La fecundidad espiritual del ministerio del Obispo depende de la intensidad de su vida de unión con el Señor. Es de la oración de donde un Obispo debe sacar luz, fuerza y consuelo en su actividad pastoral. La oración es para un Obispo como el bastón en el que apoyarse en su camino de cada día. El Obispo que reza no se desanima ante las dificultades por graves que sean, pues siente a Dios a su lado, y encuentra refugio, serenidad y paz en sus brazos paternos.
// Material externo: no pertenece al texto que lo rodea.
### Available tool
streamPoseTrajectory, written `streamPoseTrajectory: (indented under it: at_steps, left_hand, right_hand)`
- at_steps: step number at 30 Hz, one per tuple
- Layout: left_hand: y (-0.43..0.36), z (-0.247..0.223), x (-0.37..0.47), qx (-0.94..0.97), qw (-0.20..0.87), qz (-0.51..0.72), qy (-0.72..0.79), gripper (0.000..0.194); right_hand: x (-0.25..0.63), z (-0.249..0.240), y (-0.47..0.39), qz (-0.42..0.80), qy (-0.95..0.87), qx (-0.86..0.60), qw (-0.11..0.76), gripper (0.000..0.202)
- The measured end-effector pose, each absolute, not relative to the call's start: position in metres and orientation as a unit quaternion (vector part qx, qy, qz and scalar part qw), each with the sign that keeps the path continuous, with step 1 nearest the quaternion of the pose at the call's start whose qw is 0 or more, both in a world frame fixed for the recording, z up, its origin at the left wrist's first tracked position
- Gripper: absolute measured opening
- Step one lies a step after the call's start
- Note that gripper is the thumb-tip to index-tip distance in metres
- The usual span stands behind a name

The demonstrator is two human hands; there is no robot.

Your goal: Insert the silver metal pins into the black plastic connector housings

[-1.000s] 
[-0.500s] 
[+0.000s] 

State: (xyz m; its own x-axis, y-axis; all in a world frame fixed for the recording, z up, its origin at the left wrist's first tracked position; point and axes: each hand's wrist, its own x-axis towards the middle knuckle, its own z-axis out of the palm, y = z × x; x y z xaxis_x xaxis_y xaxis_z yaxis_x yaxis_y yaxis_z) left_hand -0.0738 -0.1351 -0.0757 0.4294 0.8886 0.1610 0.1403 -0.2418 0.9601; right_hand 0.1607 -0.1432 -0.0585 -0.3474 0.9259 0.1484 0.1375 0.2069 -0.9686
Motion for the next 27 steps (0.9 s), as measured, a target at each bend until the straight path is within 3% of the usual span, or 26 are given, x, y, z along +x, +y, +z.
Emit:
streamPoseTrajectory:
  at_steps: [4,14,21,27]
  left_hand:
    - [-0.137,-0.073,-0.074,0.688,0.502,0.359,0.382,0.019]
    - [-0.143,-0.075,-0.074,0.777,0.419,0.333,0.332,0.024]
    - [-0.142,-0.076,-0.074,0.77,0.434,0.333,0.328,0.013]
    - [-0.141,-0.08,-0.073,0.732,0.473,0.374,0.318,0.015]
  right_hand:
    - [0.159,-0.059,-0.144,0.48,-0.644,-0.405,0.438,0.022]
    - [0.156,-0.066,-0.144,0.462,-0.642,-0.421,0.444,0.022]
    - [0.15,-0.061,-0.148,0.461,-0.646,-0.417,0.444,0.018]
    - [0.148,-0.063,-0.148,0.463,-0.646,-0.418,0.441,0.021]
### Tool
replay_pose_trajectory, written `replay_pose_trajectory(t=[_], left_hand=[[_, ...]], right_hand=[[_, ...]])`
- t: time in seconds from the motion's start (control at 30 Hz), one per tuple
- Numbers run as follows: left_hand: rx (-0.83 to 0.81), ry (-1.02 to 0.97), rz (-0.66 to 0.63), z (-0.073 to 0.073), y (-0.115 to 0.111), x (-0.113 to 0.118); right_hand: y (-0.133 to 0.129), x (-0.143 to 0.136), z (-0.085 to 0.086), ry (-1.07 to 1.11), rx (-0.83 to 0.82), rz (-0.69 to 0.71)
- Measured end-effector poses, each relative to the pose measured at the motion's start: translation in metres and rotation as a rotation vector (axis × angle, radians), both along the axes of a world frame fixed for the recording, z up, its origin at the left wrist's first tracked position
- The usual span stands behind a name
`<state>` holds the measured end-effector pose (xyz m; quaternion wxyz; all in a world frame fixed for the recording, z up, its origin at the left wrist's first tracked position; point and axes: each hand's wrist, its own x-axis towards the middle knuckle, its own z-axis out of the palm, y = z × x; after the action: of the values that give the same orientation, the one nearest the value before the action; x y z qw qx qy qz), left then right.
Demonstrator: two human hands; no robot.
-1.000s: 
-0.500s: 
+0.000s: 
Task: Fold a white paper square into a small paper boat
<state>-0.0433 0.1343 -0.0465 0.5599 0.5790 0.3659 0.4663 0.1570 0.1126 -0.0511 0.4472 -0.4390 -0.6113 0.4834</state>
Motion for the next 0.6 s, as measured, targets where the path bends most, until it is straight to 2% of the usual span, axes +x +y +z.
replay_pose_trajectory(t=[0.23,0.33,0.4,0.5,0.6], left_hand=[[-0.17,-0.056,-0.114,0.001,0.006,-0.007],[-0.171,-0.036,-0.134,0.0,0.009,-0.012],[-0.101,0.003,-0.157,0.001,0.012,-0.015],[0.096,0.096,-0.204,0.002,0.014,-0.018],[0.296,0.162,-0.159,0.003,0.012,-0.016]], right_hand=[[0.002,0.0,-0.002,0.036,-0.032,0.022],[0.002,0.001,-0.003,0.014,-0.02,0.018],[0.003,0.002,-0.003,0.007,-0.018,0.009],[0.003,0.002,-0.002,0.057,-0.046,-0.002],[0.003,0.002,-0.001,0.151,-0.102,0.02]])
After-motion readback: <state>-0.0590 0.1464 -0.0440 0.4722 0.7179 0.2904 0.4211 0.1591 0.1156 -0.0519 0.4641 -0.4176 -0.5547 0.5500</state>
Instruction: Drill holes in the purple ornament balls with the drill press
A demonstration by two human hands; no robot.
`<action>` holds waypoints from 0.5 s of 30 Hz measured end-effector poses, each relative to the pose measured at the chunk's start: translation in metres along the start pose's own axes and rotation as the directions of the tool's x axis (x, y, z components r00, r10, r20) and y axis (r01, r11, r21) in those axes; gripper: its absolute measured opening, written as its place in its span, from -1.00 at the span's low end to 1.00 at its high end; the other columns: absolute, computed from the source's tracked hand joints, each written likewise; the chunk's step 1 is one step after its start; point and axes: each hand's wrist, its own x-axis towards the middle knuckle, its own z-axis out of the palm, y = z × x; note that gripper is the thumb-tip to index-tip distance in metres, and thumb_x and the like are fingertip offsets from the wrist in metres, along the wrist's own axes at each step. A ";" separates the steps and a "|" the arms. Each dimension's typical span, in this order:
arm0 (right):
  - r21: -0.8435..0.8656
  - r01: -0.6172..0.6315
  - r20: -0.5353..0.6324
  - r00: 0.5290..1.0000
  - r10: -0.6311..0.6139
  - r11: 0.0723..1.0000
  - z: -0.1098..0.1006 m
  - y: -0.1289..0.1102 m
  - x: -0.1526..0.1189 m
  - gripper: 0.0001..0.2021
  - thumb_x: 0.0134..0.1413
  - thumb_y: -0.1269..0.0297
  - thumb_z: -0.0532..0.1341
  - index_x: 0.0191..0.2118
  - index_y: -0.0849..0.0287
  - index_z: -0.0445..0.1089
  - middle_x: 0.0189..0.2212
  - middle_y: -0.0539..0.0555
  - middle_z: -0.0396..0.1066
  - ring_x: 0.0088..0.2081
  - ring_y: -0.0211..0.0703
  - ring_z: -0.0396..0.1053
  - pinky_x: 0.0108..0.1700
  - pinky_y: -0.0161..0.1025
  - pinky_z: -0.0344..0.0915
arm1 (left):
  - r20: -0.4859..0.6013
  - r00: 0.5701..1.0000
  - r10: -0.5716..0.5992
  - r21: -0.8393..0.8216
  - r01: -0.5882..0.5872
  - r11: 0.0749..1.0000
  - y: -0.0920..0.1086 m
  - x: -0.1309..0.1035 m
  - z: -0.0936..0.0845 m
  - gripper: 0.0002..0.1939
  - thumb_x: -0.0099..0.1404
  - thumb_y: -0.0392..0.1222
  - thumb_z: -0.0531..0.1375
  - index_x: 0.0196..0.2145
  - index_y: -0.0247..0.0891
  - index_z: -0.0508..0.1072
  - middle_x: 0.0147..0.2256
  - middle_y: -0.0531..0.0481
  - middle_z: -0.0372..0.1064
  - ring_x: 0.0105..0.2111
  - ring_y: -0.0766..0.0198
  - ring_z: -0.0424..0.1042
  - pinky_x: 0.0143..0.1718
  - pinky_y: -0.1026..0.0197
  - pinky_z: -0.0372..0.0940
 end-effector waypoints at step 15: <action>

Abriéndose a Dios con confianza, se abre con mayor generosidad al prójimo haciéndose capaz de construir la historia según el proyecto divino. La conciencia de este deber comporta que el Obispo celebre cada día la Eucaristía y rece la Liturgia de las Horas, se dedique a la adoración de la SS. Eucaristía ante el Tabernáculo, al rezo del Rosario, a la meditación frecuente de la Palabra de Dios y a la lectio divina.(115) Tales medios alimentansu fe y la vida según el Espíritu, necesaria para vivir plenamente la caridad pastoral en la cotidianidad del cumplimiento del ministerio, en la comunión con Dios y en la fidelidad a su misión.


115 Cf. Juan Pablo II, Exhortación Apostólica postsinodal Pastores Gregis, 15-17.